Il regime di contabilità semplificata si applica alle imprese cosiddette “minori”. Sono considerate imprese minori le imprese individuali e le società di persone i cui ricavi, conseguiti nel periodo d’imposta precedente, non eccedono 360 milioni di lire per le attività di prestazione di servizi e 1 miliardo per le altre attività. Nel caso vengano esercitare più attività, si fa riferimento a quella prevalente in termini di ricavi. In mancanza della distinta annotazione dei ricavi, si considerano prevalenti le attività diverse dalla prestazione di servizi.
Con il regime semplificato è possibile tenere solo i registri ai fini IVA (oltre ovviamente quelli dei dipendenti, se esistenti) integrati con le informazioni estranee all’IVA, ma necessarie per il calcolo del risultato fiscale d’esercizio
Esercenti arti o professioni
Il regime di contabilità semplificate costituisce il regime contabile naturale per gli esercenti arti o professioni, purché non abbiamo optato per la tenuta della contabilità ordinaria. L’eventuale opzione, da esercitarsi in sede di dichiarazione IVA o di dichiarazione unificata, vincola sino a revoca e comunque per almeno un anno.
Nell’ipotesi in cui l’opzione riguardi, invece, il regime di determinazione dell’imposta è vincolante per un triennio.

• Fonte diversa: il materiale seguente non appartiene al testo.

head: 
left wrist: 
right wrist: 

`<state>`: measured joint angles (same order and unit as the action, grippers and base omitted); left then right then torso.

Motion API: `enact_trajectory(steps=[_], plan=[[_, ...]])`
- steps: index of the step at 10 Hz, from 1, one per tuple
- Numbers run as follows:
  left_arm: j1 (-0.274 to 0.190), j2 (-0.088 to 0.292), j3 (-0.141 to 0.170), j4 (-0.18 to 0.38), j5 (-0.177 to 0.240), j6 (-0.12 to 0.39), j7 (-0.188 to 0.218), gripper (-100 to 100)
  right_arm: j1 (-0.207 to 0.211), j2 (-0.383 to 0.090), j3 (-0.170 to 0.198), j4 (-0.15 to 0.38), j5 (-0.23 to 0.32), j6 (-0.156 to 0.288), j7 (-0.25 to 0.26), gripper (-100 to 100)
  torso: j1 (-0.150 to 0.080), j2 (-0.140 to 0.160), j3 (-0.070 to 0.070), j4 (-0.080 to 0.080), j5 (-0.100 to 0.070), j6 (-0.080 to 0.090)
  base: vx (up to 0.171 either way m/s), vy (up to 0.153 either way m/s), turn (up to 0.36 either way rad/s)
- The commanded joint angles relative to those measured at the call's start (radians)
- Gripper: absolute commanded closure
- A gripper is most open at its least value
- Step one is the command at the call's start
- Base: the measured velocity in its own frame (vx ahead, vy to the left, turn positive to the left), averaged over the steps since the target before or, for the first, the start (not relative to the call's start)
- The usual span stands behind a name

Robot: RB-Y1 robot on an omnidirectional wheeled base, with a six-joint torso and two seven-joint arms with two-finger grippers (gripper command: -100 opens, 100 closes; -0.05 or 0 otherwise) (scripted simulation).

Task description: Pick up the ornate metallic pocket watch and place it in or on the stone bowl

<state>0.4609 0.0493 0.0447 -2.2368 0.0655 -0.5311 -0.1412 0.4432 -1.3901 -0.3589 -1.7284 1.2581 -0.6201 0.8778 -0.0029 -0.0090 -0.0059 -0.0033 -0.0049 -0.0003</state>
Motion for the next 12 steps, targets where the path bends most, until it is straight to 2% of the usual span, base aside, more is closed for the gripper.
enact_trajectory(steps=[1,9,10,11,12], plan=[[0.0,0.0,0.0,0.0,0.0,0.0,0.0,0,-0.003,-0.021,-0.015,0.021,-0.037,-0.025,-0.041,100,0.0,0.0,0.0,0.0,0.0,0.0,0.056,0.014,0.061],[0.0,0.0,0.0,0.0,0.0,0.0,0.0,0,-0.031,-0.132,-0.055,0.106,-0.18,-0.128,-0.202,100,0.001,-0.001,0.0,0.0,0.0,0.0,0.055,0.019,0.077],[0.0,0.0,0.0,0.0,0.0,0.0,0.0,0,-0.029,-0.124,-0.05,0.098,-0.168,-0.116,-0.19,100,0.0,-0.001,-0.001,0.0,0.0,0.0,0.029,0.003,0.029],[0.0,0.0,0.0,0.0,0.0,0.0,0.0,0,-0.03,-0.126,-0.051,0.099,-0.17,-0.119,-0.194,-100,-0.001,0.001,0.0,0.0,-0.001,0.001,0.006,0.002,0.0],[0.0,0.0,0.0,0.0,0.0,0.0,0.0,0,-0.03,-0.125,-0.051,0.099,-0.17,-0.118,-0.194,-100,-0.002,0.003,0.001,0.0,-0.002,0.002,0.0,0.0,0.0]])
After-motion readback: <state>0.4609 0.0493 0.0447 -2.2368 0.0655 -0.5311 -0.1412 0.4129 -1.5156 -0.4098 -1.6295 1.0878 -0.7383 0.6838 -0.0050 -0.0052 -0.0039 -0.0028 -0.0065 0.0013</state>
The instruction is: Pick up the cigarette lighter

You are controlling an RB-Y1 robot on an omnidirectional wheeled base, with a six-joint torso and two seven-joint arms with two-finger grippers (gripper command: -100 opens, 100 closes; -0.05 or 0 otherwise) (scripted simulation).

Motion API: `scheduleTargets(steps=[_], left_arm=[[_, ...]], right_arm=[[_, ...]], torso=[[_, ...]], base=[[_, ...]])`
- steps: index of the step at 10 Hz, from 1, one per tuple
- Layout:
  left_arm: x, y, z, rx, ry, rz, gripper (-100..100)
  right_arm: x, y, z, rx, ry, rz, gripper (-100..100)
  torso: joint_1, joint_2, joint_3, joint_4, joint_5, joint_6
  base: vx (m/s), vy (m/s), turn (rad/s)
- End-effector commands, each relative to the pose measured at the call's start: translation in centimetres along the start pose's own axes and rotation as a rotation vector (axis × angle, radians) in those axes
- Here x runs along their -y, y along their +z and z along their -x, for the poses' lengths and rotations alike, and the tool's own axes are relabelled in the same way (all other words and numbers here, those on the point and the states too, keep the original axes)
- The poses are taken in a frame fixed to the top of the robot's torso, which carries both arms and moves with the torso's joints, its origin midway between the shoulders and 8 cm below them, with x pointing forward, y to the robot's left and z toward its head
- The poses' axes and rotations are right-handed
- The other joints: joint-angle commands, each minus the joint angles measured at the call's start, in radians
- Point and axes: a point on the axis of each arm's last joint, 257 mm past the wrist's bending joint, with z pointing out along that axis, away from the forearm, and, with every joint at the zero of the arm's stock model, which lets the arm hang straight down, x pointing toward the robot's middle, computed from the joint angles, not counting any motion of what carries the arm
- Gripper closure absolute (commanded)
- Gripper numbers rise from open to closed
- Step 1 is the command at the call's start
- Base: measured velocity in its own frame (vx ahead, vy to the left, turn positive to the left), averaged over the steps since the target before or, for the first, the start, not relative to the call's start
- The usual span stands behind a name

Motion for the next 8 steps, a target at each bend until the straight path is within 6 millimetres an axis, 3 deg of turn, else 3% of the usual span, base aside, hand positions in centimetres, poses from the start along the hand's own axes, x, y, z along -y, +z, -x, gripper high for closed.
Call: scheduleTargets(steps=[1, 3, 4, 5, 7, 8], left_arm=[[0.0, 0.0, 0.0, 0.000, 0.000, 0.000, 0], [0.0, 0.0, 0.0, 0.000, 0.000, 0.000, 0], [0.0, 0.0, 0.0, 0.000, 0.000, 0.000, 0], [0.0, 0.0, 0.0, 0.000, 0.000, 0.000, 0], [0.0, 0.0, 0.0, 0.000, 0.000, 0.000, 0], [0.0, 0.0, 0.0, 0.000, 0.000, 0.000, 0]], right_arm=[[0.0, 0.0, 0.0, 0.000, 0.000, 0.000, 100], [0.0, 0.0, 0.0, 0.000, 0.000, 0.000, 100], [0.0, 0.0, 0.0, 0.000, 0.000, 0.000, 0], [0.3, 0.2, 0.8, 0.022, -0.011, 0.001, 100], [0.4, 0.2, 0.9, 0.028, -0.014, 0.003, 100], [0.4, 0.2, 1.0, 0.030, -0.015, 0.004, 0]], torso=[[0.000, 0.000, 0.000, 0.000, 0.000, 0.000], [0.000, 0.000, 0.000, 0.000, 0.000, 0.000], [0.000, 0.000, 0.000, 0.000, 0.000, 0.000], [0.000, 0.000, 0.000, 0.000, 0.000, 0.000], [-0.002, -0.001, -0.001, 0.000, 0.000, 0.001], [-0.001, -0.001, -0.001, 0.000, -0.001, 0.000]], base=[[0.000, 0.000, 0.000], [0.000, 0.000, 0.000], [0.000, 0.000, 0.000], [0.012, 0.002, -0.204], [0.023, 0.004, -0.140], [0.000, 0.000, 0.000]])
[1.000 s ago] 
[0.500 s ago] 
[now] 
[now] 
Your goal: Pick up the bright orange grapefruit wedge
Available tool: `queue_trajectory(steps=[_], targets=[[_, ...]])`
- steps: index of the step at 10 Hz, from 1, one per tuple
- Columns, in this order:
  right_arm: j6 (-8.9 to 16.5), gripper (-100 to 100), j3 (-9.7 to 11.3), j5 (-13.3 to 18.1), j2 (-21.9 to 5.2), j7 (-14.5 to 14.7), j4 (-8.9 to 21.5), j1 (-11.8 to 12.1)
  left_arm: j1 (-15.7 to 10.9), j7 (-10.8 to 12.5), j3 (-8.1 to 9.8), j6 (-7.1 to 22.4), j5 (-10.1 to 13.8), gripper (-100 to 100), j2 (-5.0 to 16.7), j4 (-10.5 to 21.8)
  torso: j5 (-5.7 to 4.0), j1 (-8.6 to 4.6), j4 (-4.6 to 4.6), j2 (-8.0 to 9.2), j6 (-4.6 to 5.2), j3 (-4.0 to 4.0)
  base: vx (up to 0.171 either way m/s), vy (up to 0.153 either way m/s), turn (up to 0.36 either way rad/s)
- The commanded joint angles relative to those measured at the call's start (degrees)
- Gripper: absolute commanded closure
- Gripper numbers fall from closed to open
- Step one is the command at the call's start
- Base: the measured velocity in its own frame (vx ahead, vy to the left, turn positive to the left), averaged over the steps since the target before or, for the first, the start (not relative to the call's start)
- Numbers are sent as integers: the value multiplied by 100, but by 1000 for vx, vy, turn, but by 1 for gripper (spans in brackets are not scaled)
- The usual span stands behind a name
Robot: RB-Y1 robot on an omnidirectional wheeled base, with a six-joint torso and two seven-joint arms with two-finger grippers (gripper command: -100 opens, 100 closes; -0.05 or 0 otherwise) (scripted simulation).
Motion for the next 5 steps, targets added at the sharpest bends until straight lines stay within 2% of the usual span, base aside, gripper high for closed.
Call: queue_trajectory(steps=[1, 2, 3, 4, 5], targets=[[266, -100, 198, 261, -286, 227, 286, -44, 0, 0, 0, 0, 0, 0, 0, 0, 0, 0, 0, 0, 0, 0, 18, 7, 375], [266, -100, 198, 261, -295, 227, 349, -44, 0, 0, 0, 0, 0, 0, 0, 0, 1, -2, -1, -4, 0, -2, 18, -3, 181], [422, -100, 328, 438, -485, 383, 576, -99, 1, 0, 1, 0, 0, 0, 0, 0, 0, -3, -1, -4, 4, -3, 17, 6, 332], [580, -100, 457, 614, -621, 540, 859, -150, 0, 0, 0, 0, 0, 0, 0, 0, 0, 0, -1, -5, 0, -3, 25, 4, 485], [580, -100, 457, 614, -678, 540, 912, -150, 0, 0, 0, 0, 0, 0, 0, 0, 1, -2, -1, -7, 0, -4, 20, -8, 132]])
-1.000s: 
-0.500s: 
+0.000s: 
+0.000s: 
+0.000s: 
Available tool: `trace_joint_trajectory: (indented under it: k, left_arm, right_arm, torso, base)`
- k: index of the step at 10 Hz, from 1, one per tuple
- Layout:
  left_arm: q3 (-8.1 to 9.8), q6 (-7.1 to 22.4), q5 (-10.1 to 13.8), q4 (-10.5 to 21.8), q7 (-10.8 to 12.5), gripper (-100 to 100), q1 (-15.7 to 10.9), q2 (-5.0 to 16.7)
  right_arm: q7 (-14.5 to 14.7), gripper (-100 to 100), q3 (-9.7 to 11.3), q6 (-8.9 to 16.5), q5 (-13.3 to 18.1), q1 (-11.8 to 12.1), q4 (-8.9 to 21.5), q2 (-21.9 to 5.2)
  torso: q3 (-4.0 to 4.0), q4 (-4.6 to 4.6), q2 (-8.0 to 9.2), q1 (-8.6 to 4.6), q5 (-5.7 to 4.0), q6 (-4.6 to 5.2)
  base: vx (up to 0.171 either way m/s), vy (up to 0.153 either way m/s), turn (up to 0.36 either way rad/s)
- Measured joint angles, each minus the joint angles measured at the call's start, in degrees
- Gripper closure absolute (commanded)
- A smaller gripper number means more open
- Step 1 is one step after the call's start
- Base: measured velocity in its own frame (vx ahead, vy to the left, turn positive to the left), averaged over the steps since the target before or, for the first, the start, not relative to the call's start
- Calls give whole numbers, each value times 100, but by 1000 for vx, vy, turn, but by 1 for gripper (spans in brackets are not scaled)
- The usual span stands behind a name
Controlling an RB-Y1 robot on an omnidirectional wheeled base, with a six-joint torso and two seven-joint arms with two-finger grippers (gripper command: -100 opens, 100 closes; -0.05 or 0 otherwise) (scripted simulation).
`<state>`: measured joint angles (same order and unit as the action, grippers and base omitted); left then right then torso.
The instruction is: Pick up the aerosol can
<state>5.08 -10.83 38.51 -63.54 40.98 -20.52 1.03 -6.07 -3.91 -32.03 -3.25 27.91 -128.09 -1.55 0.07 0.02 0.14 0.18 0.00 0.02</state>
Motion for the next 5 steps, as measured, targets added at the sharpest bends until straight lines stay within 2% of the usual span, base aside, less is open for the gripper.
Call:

Tali soggetti sono obbligati (e con loro le società o associazioni tra artisti e professionisti che svolgono in forma associata arte o professione) alla tenuta dei registri IVA (registro delle parcelle emesse e registro degli acquisti) e del registro degli incassi e dei pagamenti sul quale devono annotare in ordine cronologico le somme percepite sotto qualsiasi forma e denominazione nell’esercizio della propria attività e le spese inerenti l’esercizio della professione o dell’arte delle quali chiede la deduzione analitica nonché il valore dei beni per i quali si deducono le quote d’ammortamento.
Tuttavia il registro degli incassi e dei pagamenti può essere eliminato avendo cura di annotare nei registri IVA le operazioni non soggette all’imposta sul valore aggiunto e, a fine anno, l’ammontare globale delle somme non pagate e non incassate nell’anno.